◆ **WHAT THE EXERCISE ASKS**
Track down every line below that holds "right" and copy it.
- Opening Delimiter -
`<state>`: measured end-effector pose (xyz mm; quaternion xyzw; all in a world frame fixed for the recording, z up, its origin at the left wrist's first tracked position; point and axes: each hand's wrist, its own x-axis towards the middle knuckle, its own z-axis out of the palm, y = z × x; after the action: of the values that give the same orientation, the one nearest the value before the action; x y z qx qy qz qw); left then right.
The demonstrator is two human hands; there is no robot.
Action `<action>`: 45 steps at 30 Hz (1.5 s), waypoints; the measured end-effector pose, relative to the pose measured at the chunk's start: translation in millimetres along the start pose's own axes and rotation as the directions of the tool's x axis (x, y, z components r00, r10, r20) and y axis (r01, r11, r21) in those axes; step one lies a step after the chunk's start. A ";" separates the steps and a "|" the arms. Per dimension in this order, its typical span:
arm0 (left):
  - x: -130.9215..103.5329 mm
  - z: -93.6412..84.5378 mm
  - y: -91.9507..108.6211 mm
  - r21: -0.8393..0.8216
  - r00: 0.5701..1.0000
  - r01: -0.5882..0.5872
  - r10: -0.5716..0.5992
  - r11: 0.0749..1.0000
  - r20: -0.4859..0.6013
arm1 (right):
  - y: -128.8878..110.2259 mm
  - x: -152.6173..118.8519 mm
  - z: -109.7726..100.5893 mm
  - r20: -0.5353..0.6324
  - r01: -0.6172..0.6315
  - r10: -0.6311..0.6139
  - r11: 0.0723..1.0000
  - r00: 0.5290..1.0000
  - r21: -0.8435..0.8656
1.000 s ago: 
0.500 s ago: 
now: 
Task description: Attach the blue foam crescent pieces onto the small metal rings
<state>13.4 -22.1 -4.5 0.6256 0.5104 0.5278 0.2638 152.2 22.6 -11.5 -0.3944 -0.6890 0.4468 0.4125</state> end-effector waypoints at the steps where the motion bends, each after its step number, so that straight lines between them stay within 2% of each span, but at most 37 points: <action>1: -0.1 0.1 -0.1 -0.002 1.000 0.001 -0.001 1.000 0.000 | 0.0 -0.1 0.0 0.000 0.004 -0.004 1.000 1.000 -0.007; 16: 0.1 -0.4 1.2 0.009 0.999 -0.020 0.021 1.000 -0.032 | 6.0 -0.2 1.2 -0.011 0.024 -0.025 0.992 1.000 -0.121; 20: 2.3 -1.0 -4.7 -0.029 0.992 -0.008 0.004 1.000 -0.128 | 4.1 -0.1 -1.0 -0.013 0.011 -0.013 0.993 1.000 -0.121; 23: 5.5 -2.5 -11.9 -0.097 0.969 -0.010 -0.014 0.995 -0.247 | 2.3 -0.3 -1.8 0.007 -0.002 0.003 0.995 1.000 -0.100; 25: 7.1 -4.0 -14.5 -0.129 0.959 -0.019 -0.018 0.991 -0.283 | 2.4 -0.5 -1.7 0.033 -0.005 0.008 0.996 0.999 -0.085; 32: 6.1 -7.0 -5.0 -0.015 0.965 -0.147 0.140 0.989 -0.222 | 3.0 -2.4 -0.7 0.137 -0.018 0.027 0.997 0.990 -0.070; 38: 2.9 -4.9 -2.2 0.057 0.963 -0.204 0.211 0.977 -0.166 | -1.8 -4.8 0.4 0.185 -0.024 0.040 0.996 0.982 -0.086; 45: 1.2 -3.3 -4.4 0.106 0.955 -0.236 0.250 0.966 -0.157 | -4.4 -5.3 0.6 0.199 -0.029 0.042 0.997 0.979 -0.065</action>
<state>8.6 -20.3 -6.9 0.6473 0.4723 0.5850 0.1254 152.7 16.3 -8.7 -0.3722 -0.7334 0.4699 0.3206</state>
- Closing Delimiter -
◆ **ANSWER FOR THIS EXERCISE**
`<state>`: measured end-effector pose (xyz mm; quaternion xyzw; all in a world frame fixed for the recording, z up, its origin at the left wrist's first tracked position; point and axes: each hand's wrist, its own x-axis towards the middle knuckle, its own z-axis out of the palm, y = z × x; after the action: of the values that give the same orientation, the one nearest the value before the action; x y z qx qy qz qw); left then right.
arm1 (right):

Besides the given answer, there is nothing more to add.